The forwarding and weight updating procedure is too complicated to optimize because well-crafted CUDA code is beyond my fetch. Data loader, which takes non-linear growth when we enlarge the batch, is targeted.

前向传播变化不大，后向传播时间线性增长，这两点耗费是难以进一步优化的。我们在数据加载&处理下功夫。

数据的读取

I currently read .png files directly from my SSD, laying heavy burden to CPU to read them into ndarrays, this could be a reason that all my CPUs are loaded up to 100% while training (no over loading happens thanks to dynamic loading design of pytorch data loader). Saving the processed data into a binary file, especially a continuously saved binary file, could be a directly inspired idea.

Note that personally I am by no means a expert in databases, I can't guarantee the depth and robustness of my understanding about lmdb, suggestions and corrections are highly appreciated.

传统的数据读取方法是直接从硬盘中逐个读取

The reason causing is the slow reading of discountiuous small chunks.

Months ago I was still using HDF5 format as data medians. Though elegant and efficient, h5 files are vulnerable with parallel reading which happens in torch.utils.DataLoader(though there is a SWMR feature, I failed to configure the program to a stable state). Tensorflow has its own TFRecord and MXNET do have its recordIO, suggested by https://github.com/Lyken17/Efficient-PyTorch, Pytorch deserve a better data storage format e.g. lmdb (lightweight Memory-mapped Data Base).

I also found these short-while-clear comparison between hdf5 and lmdb in http://deepdish.io/2015/04/28/creating-lmdb-in-python/:

Reasons to use HDF5:

Simple format to read/write.

Reasons to use LMDB:

LMDB uses memory-mapped files, giving much better I/O performance.

Works well with really large datasets. The HDF5 files are always read entirely into memory, so you can’t have any HDF5 file exceed your memory capacity. You can easily split your data into several HDF5 files though (just put several paths to h5 files in your text file). Then again, compared to LMDB’s page caching the I/O performance won’t be nearly as good.

installation of lmdb

lmdb depends on Cpython so make sure the following libraries are installed:

apt-get install libffi-dev python-dev build-essential

then just install it

pip install lmdb
# or you prefer conda installation
conda install python-lmdb

structure of lmdb

Keys	Values
key01 (type = `bytes()`)	value01 (type=`bytes()`)

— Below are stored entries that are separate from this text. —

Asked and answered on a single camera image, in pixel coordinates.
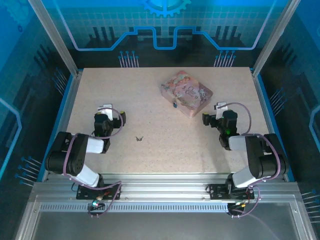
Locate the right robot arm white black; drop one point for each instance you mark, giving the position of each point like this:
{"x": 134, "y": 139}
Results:
{"x": 255, "y": 155}

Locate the pink illustrated box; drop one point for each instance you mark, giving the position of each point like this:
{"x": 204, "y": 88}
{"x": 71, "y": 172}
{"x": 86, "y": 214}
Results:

Always explicitly encode and decode any Unicode values before passing them to LMDB. --- docs

In our implementation, the key would be bytes(index), values would be serialized and compressed by pyarray and lz4framed as suggested by https://www.basicml.com/performance/2019/05/18/efficiently-storing-and-retrieving-image-datasets.html, thanks a lot.

structure of my data stored in lmdb

Keys	Values
b'1'	compress(serialize((`ndarray`, `ndarray`).to_buffer())

to_buffer method maps the serialized data into continuous memory which can be stored.

Creating and reading codes are attached.

One thing that makes lmdb a little annoying is that one should have the map_size bear in mind before writing, thus dealing with image set that doesn't regularize its contained images into a fixed size calls for a good estimation of required size (searched the docs, but no resize method was found. Note that hdf5 is resizable).

performance

Better, but not so much better :(

Above results are based on experiments with input_size = 16, the pinned memory is not working as told in its documents. When we choose input_size = 64 instead, benefit of pinned memory shows up.